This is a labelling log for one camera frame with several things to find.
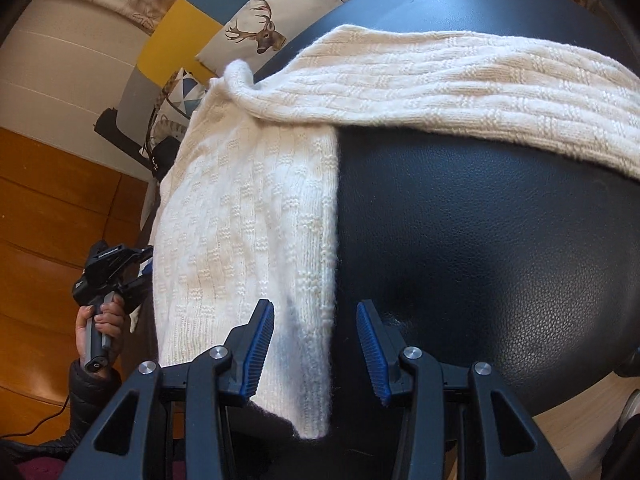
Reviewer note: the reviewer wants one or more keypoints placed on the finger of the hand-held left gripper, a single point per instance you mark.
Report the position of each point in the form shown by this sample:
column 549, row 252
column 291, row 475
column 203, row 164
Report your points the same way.
column 135, row 255
column 135, row 292

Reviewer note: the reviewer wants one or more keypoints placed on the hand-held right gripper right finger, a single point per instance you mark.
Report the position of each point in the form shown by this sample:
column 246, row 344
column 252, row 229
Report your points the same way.
column 372, row 350

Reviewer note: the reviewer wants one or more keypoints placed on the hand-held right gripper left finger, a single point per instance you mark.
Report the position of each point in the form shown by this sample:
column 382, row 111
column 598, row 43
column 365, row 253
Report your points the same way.
column 257, row 350

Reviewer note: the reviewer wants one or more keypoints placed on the cream knit sweater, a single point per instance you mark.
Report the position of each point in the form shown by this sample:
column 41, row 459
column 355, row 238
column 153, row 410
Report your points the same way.
column 240, row 210

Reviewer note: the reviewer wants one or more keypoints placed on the person's left forearm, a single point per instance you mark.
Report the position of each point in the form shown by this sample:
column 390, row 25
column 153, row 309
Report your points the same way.
column 90, row 400

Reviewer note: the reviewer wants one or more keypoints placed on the person's left hand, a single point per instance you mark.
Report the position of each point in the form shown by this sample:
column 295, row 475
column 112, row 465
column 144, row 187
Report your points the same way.
column 112, row 320

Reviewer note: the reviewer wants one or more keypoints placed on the orange wooden wardrobe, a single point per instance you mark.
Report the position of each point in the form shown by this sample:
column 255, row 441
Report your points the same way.
column 50, row 210

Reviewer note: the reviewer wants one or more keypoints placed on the black handbag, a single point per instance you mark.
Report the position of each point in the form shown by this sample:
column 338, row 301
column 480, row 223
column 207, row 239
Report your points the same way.
column 165, row 157

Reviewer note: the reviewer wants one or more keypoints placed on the triangle pattern pillow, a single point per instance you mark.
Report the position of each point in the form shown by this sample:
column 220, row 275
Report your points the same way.
column 185, row 95

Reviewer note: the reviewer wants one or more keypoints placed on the grey yellow blue sofa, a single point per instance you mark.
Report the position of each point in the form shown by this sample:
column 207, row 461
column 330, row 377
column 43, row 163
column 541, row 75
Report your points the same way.
column 170, row 35

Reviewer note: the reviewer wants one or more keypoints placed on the deer print pillow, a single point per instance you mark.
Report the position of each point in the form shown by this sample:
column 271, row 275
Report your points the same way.
column 260, row 30

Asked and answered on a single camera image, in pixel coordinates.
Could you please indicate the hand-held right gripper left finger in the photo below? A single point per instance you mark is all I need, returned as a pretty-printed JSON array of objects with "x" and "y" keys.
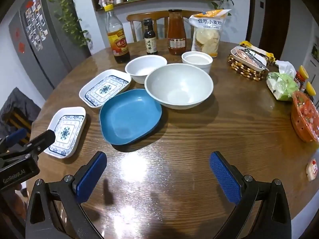
[{"x": 91, "y": 176}]

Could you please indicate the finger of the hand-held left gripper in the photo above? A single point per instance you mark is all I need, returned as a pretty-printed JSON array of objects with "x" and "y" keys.
[
  {"x": 15, "y": 138},
  {"x": 41, "y": 140}
]

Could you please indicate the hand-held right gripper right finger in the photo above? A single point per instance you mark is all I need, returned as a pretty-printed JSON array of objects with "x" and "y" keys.
[{"x": 224, "y": 176}]

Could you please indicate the blue patterned rectangular plate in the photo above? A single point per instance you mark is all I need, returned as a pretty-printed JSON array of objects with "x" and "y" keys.
[
  {"x": 66, "y": 132},
  {"x": 104, "y": 88}
]

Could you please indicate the large grey-white bowl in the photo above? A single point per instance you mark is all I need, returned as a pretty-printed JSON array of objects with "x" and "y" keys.
[{"x": 179, "y": 87}]

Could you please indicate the small white bowl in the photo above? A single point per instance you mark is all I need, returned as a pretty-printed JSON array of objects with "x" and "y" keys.
[{"x": 197, "y": 59}]

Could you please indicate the medium white bowl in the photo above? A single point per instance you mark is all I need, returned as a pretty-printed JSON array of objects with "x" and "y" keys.
[{"x": 144, "y": 67}]

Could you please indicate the cloth-draped wooden chair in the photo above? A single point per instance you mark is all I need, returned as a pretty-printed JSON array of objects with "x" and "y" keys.
[{"x": 22, "y": 122}]

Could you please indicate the grey refrigerator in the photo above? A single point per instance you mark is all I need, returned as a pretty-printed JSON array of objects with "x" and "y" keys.
[{"x": 62, "y": 54}]

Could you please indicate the small pink white packet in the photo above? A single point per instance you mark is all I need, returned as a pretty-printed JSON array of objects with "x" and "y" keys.
[{"x": 312, "y": 169}]

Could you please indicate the orange plastic basket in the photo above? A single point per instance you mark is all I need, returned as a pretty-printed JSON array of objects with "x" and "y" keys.
[{"x": 305, "y": 119}]

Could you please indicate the wooden bead basket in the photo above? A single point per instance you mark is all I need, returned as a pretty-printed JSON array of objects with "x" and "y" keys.
[{"x": 243, "y": 72}]

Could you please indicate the green tissue pack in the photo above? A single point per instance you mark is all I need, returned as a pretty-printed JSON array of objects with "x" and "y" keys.
[{"x": 281, "y": 87}]

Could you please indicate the group of fridge photo magnets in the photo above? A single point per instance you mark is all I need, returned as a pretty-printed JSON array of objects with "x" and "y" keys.
[{"x": 36, "y": 22}]

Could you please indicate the yellow-capped condiment bottle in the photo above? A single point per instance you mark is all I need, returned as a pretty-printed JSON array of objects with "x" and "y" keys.
[
  {"x": 310, "y": 89},
  {"x": 302, "y": 73}
]

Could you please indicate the white rectangular dish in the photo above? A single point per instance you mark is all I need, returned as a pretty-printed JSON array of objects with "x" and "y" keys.
[{"x": 234, "y": 53}]

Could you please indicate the yellow-capped vinegar bottle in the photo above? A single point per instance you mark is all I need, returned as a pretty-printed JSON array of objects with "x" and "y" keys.
[{"x": 119, "y": 42}]

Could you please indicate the yellow snack packet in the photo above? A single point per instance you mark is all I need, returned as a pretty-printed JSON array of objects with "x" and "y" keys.
[{"x": 264, "y": 53}]

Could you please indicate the hanging vine plant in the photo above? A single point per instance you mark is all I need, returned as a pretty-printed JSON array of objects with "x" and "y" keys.
[{"x": 67, "y": 12}]

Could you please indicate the flour bag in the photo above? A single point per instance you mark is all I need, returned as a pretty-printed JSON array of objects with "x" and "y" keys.
[{"x": 206, "y": 37}]

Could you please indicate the small dark sauce bottle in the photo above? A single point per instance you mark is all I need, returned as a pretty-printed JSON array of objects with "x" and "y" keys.
[{"x": 150, "y": 42}]

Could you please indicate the orange sauce jar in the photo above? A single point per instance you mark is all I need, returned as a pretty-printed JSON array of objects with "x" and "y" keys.
[{"x": 176, "y": 34}]

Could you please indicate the dark brown door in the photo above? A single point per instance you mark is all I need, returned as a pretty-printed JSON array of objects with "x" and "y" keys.
[{"x": 274, "y": 25}]

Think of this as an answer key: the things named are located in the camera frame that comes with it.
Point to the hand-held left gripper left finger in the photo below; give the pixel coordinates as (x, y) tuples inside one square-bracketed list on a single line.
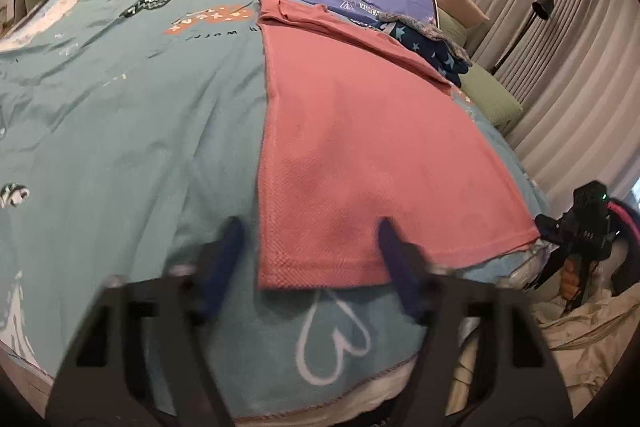
[(220, 267)]

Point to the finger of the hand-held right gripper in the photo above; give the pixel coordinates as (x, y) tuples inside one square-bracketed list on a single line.
[(547, 227)]

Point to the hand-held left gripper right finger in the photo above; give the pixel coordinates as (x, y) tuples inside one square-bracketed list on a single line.
[(400, 267)]

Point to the pink long-sleeve shirt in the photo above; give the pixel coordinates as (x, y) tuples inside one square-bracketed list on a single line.
[(360, 157)]

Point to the person's right hand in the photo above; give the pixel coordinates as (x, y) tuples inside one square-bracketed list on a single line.
[(571, 279)]

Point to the white duvet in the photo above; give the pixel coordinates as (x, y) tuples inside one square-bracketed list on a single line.
[(575, 337)]

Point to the green pillow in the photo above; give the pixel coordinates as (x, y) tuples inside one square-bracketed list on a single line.
[(490, 99), (452, 29)]

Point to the beige curtain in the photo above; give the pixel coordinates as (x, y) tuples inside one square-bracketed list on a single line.
[(575, 82)]

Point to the teal printed blanket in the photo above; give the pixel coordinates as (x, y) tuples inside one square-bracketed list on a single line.
[(125, 132)]

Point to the folded navy star-print garment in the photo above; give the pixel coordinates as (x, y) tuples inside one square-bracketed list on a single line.
[(440, 54)]

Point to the black floor lamp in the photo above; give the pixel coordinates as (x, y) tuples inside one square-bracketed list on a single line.
[(542, 6)]

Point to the folded floral garment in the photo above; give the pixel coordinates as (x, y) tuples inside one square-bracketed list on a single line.
[(430, 29)]

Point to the beige pillow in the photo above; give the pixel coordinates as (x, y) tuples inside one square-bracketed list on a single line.
[(462, 2)]

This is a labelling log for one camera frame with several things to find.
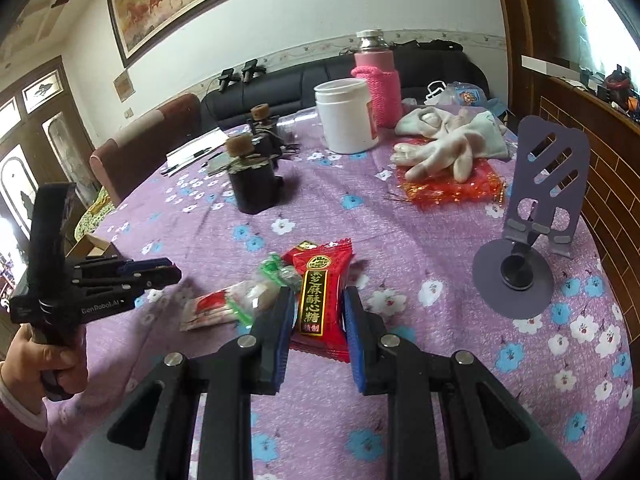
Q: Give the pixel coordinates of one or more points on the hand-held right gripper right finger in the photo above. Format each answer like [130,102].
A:
[352,340]

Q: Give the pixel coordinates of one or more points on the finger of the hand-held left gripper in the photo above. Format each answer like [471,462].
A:
[145,264]
[155,277]

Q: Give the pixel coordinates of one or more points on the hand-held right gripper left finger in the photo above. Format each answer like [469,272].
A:
[280,340]

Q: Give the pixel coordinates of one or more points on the brown cardboard box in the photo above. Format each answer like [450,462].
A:
[92,247]

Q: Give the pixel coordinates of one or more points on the clear packet with green ends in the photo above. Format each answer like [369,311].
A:
[255,300]

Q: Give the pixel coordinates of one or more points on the red and white snack packet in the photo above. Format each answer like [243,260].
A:
[210,310]

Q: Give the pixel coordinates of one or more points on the red candy packet black label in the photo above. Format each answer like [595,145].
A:
[320,280]

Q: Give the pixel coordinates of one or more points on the small green candy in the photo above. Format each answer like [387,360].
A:
[274,265]

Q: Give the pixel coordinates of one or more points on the person's left forearm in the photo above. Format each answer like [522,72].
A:
[15,440]

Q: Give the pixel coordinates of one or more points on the person's left hand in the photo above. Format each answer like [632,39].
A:
[20,370]

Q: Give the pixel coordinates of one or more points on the green floral cloth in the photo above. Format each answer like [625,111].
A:
[92,215]

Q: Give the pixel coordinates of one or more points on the purple floral tablecloth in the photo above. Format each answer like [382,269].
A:
[425,385]

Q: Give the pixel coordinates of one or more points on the brown armchair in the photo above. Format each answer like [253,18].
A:
[145,145]

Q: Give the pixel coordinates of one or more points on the black and white pen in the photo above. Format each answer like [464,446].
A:
[201,152]

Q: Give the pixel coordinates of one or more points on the wooden glass-panel door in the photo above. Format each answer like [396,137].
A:
[45,135]

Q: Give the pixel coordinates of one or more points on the white paper sheets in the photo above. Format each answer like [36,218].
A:
[192,147]

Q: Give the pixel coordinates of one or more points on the dark cylinder with cork knob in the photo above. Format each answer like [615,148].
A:
[255,185]
[265,125]

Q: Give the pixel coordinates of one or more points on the red mesh bag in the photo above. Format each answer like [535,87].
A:
[450,190]

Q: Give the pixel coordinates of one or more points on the spare black gripper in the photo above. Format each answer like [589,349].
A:
[226,80]
[251,70]

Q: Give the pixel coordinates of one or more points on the white plastic jar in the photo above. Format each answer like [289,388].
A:
[345,120]

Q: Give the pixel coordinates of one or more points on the white work gloves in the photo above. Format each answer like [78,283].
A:
[450,140]

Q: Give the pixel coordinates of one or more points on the black leather sofa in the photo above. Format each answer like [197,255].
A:
[290,85]

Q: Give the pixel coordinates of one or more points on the grey phone stand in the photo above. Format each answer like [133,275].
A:
[545,175]

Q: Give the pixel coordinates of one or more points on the thermos with pink knitted sleeve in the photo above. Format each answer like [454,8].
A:
[377,85]

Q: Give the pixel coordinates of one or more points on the framed horse painting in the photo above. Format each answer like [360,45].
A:
[190,5]

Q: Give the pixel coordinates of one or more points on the white plastic bag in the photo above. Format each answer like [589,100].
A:
[457,94]

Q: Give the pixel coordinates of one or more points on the brown wooden partition ledge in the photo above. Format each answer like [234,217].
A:
[615,170]

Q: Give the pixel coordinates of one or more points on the flat white box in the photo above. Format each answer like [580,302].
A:
[547,65]

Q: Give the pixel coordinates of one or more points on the red and black tool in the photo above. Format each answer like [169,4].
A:
[616,85]

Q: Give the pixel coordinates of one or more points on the wall switch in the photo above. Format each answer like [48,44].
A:
[129,112]

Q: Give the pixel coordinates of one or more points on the small wall plaque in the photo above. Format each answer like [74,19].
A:
[124,86]

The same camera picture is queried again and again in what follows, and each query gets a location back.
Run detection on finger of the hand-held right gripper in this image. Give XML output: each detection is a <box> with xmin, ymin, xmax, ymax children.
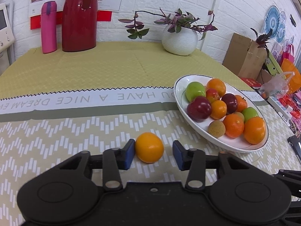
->
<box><xmin>270</xmin><ymin>169</ymin><xmax>301</xmax><ymax>196</ymax></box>

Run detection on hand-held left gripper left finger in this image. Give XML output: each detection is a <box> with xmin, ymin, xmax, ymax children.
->
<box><xmin>46</xmin><ymin>139</ymin><xmax>136</xmax><ymax>192</ymax></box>

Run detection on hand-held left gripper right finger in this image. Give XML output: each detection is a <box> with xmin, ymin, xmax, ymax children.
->
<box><xmin>172</xmin><ymin>141</ymin><xmax>262</xmax><ymax>192</ymax></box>

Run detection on large orange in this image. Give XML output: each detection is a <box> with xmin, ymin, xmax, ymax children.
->
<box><xmin>243</xmin><ymin>116</ymin><xmax>267</xmax><ymax>145</ymax></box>
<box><xmin>135</xmin><ymin>132</ymin><xmax>164</xmax><ymax>163</ymax></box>

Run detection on white plate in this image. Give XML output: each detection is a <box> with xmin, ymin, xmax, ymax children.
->
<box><xmin>173</xmin><ymin>75</ymin><xmax>269</xmax><ymax>153</ymax></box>

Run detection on small brownish yellow fruit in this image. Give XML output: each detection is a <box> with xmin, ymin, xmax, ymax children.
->
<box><xmin>208</xmin><ymin>120</ymin><xmax>226</xmax><ymax>137</ymax></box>

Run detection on dark red apple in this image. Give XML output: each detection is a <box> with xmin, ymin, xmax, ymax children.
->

------------------------------------------------------------------------

TASK: Only the lines above from the line with "answer like [169,4]." to the line with "answer like [48,44].", those two lines included, should be reproduced exactly.

WRITTEN RESPONSE:
Q: Give the pixel coordinates of one or more points on the red and black tool in the photo above. Format each answer like [169,4].
A:
[616,85]

Q: Give the pixel coordinates of one or more points on the wall switch in the photo above. Format each answer like [48,44].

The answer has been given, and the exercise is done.